WSJ Crisis of the Week: PwC Battles India Ban on Affiliates

Image result for wsj logo

By Ben DiPietro

A regulator in India in January banned affiliates of PricewaterhouseCoopers from auditing listed companies for two years. The ban is punishment for the firm’s failure to detect a billion-dollar fraud at Satyam Computer Services Ltd., an outsourcing company. PwC was in charge of checking Satyam’s accounting in 2009 when Satyam’s founder admitted he padded revenue by close to $1 billion by inflating sales and forging bank documents.

PwC said its accountants were duped, and said it is confident it can reverse the order in court.

“The SEBI [Securities and Exchange Board of India] order relates to a fraud that took place nearly a decade ago in which we played no part and had no knowledge of,” PwC said in a statement. “We have however learnt the lessons of Satyam and invested heavily over the last nine years in building a robust and high-quality audit practice.”

Three crisis management experts analyze how well PwC communicated during this crisis.

Tadd Schwartz, president and chief executive, Schwartz Media Strategies:

“The central role of any auditor is to ensure a clean bill of financial health while uncovering instances of error, mismanagement or fraud, so it is somewhat disingenuous PwC is feigning ignorance. PwC walks a fine line in its response. By distancing itself from Satyam’s wrongdoing, the firm protects its legal position but undermines the very reason it was hired in the first place.

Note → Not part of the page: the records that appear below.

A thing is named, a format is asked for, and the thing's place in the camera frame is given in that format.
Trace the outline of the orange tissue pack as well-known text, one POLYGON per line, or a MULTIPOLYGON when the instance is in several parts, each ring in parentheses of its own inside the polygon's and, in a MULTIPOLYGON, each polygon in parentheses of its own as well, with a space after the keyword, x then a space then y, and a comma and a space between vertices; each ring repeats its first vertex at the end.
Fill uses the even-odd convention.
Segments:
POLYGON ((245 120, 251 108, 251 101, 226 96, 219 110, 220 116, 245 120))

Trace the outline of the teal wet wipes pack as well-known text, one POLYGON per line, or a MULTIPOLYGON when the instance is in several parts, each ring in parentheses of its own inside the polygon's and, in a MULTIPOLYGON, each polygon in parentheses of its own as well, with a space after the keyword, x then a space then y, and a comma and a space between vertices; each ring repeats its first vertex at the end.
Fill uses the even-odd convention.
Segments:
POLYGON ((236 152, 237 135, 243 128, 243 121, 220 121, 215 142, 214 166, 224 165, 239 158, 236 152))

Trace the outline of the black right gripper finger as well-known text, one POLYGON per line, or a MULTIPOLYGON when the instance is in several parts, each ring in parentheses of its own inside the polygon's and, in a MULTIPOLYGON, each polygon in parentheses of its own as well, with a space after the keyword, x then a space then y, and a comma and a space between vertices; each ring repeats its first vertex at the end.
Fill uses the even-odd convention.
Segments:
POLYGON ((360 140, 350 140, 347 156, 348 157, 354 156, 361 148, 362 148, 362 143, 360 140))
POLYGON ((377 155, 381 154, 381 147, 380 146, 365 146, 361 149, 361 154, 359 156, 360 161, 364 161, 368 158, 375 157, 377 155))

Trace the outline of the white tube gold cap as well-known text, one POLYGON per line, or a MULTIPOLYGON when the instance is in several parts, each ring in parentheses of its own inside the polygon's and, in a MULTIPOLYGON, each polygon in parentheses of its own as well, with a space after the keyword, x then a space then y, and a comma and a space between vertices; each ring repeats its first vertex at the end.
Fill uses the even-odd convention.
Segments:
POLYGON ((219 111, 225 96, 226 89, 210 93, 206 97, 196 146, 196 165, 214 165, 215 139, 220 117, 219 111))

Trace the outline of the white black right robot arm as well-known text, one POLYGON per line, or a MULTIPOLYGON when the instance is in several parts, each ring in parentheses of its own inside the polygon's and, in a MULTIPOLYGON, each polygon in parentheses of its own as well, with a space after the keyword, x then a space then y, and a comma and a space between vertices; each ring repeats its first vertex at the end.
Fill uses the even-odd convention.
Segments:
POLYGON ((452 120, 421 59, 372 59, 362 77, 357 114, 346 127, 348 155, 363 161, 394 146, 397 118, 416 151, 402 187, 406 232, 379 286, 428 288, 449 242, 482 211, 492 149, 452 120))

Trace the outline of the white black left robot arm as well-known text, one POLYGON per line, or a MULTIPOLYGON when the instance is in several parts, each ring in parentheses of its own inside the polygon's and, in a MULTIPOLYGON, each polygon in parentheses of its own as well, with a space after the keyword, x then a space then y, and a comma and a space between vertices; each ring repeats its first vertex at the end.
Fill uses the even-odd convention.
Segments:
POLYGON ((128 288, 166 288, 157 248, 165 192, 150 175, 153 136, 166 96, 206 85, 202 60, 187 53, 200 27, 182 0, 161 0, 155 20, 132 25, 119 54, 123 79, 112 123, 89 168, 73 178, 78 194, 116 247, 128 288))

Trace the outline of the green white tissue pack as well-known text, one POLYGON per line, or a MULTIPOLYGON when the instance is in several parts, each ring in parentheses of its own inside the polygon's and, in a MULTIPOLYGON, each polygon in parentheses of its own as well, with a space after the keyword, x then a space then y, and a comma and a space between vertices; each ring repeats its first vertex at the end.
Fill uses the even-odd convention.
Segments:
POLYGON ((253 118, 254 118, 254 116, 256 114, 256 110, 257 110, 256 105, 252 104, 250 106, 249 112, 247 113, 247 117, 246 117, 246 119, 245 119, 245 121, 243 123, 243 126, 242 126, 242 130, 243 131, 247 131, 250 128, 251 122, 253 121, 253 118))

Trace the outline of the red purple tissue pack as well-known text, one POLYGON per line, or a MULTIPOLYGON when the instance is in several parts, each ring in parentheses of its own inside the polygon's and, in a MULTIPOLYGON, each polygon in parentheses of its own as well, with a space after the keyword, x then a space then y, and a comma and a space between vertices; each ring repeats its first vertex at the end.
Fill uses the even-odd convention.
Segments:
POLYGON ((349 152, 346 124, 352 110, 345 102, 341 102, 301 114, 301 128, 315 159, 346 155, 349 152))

“PwC claims it has ‘learnt its lessons’ following the mishap, but its stance comes off as defensive and reactive, given the government’s findings. The firm would have been better off avoiding the remorseful language and focusing solely on what lies ahead. [That should be] voicing confidence the court’s decision would be reversed, while reinforcing the investments it has made in creating…rigorous and sophisticated audit infrastructures, with specific examples to back up its claims.”